Our chosen intervention formally targeted catheter location verification. However, in our center, where one team places the TEA and another uses it in the OR, we theorized that taking a patient to the OR with a proven-to-be-working TEA, may incentivize physicians to utilize it better, and relay more TEAs for intra-operative analgesia. Larsson et al(15) demonstrated that adequate sensory level after a local anesthetic bolus can be achieved in 35% of the patients within 5–6 minutes, and in 99% of the patients within 15 minutes. As we were aware of the time constrains and pressure to quickly take patients to the OR, we deliberately did not mandate or actively promote conducting a sensory level check throughout the intervention period. Thus, we believe that a level check was conducted after placement only when OR workflow permitted it, and that our compliance rate of 39.7% with level checking and documenting adequate sensory level after TEA placement, reflects an inherent ability and resources to do so in our center. We speculate that conducting a level check as well as the ability to document it have reduced PACU-OpResc by allowing for timely manipulation of improperly placed catheters and by encouraging the intraoperative blousing and infusion through TEA by the OR team. We could neither identify alternative explanations or interventions aimed at reducing opioid administration in our PACU nor detect a significant change in our anesthesia faculty, technique or equipment during our implementation period. Trends in current anesthesia practice aimed at reducing perioperative opioid administration(24–26) may have influenced our findings. However, this would explain a gradual reduction in opioid dosing rather than a significant drop in PACU-OpResc.
Limitations
This study is a single center retrospective analysis followed by an intervention which despite being effective in our center may not be applicable elsewhere. However, we present a pragmatic, feasible metric for TEA effectiveness which may be a measure for local standard of care and management of TEAs. There are, however, biases for using this measure. Inadequate TEA may be overestimated by including patients receiving opioids as part of their post-operative anesthetic plan due to known dependency, or for whom a clinical decision to not use the TEA was made. We attempted to control for this confounder by adjusting our analysis for chronic opioid use. Hypotension, a common reason to discontinue the TEA infusion was included in our secondary outcomes and did not differ between the two study groups.

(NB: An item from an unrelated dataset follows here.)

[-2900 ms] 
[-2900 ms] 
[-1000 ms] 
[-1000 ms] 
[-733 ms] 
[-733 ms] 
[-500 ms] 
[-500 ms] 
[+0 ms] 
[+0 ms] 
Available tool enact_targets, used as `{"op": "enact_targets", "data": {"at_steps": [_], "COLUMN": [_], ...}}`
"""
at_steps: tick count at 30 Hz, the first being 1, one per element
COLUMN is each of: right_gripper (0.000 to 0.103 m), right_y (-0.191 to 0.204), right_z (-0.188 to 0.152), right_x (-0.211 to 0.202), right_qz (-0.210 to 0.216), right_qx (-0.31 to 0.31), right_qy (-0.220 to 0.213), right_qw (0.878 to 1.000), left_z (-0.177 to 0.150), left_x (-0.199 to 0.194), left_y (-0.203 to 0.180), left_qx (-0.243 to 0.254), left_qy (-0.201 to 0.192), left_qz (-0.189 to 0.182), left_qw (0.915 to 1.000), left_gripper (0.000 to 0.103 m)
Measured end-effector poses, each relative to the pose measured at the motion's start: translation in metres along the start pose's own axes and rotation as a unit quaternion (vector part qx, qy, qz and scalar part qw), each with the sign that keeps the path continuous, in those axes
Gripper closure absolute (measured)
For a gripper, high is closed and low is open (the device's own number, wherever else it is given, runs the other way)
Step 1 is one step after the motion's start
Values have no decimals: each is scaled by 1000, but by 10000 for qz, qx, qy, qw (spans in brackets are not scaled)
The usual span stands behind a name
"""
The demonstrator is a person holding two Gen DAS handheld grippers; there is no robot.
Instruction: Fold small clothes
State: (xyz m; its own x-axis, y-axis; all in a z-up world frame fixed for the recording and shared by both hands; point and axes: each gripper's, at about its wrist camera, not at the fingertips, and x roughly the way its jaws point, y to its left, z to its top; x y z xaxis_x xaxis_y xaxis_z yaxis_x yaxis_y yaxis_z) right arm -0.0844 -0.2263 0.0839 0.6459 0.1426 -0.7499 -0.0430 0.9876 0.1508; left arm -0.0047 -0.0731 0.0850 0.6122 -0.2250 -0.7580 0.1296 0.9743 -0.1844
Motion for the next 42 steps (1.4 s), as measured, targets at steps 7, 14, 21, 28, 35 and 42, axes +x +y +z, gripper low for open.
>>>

Underestimation of inadequate TEA using PACU-OpResc may occur when the epidural catheter was replaced, manipulated or bolused before a patient received IV opioids, or cases in which adequate analgesia was achieved with non-opioid supplement analgesics. Nevertheless, this adds strength to PACU-OpResc as a measure of the overall process and management of TEAs, also reflecting the timely identification and correction of inadequate TEA to provide better patient care. Our results are further limited by their retrospective nature and by the possibility that factors other than our intervention are responsible for this result, despite our best efforts to eliminate such historical bias.